L’un des auteurs espagnols les plus importants des deux dernières décennies, Miguelanxo Prado, auteur notamment de Trait de craie, Alph’art du meilleur album étranger à Angoulême en 1994, ou plus récemment d’Ardalén, à l’aise dans des registres très différents, du comique au poétique, du mélancolique au loufoque, nous revient avec un album très réussi dans un autre genre : celui du polar social. Social plus que polar d’ailleurs.
Dès les premières pages, un meurtre, puis un second, un troisième, un quatrième… Les enquêteurs n’ont pas le temps d’enquêter, à peine un cadavre identifié qu’une nouvelle personne est empoisonnée, à peine du cyanure relevé dans une pizza qu’un nouvel échantillon de spray nasal ou de café est à analyser par les services techniques de la police, complètement débordés par l’avalanche d’autopsies et d’analyses chimiques. Un président, un directeur général, un directeur, un contrôleur financier, un commercial, un directeur territorial, toutes les victimes travaillent dans des banques et toutes représentent l’un des échelons possibles de la hiérarchie d’un établissement bancaire. Tueur en série, groupe terroriste ?
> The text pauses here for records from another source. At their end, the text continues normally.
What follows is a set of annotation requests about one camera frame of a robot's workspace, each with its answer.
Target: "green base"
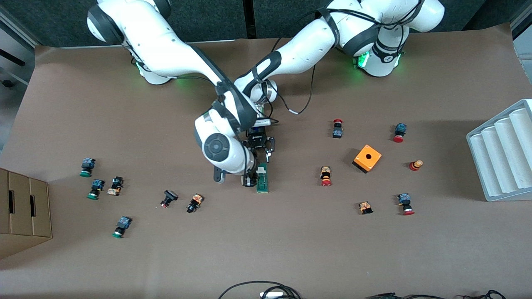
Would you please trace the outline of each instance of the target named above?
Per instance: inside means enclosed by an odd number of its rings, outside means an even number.
[[[257,193],[268,193],[268,167],[267,163],[260,163],[257,168]]]

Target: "black bar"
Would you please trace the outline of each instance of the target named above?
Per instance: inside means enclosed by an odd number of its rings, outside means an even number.
[[[242,0],[244,5],[244,19],[246,22],[246,31],[248,39],[257,38],[257,30],[255,27],[255,12],[253,10],[253,0]]]
[[[8,52],[0,49],[0,56],[3,56],[5,57],[6,59],[12,61],[13,63],[16,63],[18,65],[20,65],[21,67],[25,66],[26,65],[26,62],[16,58],[15,56],[9,54]]]

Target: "speckled dark wall panel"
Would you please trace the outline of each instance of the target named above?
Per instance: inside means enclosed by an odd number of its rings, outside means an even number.
[[[171,0],[169,23],[184,41],[245,38],[242,0]],[[0,0],[41,43],[53,47],[103,45],[87,29],[96,0]]]
[[[465,29],[485,29],[510,22],[529,0],[486,0]]]
[[[445,6],[446,13],[443,21],[433,31],[462,30],[484,3],[484,0],[440,1]],[[284,29],[305,13],[316,9],[319,3],[320,0],[254,0],[257,37],[294,36],[313,20],[313,16],[306,17],[298,25],[289,29],[288,34],[284,34]]]

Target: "orange box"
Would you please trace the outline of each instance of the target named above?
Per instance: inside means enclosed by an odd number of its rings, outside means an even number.
[[[353,165],[362,170],[362,172],[368,173],[373,167],[375,167],[375,164],[377,164],[380,157],[382,157],[382,155],[379,152],[366,144],[353,160]]]

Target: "brown table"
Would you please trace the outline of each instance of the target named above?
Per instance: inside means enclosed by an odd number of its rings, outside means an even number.
[[[201,44],[236,78],[273,40]],[[276,280],[307,298],[364,298],[383,292],[448,298],[495,288],[530,298],[532,202],[487,203],[466,133],[532,95],[508,25],[483,31],[412,35],[386,78],[355,70],[330,51],[316,69],[314,97],[302,115],[280,101],[269,129],[277,151],[270,193],[256,194],[212,166],[193,121],[215,98],[198,80],[151,86],[120,48],[37,49],[37,67],[0,167],[50,185],[54,238],[0,261],[3,298],[216,298],[232,284]],[[310,72],[278,76],[299,110]],[[331,138],[332,120],[344,137]],[[404,122],[403,144],[391,141]],[[351,165],[365,144],[383,158],[368,174]],[[120,197],[85,198],[92,179],[81,160],[97,159],[93,178],[123,176]],[[422,159],[419,172],[408,162]],[[332,187],[319,169],[332,168]],[[180,199],[167,210],[165,189]],[[185,207],[194,193],[205,202]],[[401,215],[408,192],[416,214]],[[374,213],[360,215],[370,201]],[[111,233],[133,218],[122,240]],[[267,286],[228,298],[256,298]]]
L’enquête n’avance donc qu’à grand peine, mais, pour le lecteur, le suspense n’est qu’assez faible. Les deux premières planches nous montrent un couple de retraité, suicidés dans leur appartement après un mandat d’expulsion, allongés sur leur lit, main dans la main, une lettre adressée au juge sur leur table de chevet, tandis que l’introduction nous explique le principe des actions préférentielles, qui, en Espagne, allia les intérêts du secteur bancaire et de l’immobilier et vit la ruine de centaines de milliers de petits épargnants, aboutissant à des cas extrêmes, et notamment aux suicides de nombreuses personnes âgées, qui « n’ont pas trouvé d’autre sortie possible ».
On comprend donc que ce polar est en fait la chronique d’une génération de retraités qui, dans la Galice du début des années 2010, ont tout perdu et ont décidé de passer les quelques mois ou années qui leur restaient à vivre à se venger d’un système économique immoral. C’est ainsi qu’il faut comprendre le titre de l’album : ces Proies faciles, ce sont bien davantage ces petits vieux sur la paille que ces cyniques banquiers assassinés.
La narration de Prado, classique, est très fluide ; il évite toute démarche trop démonstrative, il garde une finesse réelle et montre l’humanité de ces personnages, loin de tout discours militant caricatural. Son dessin charbonneux et élégant se prête à merveille à son propos, et permet de livrer un récit noir dans tous les sens du terme : un album inattendu sur la violence dans notre société.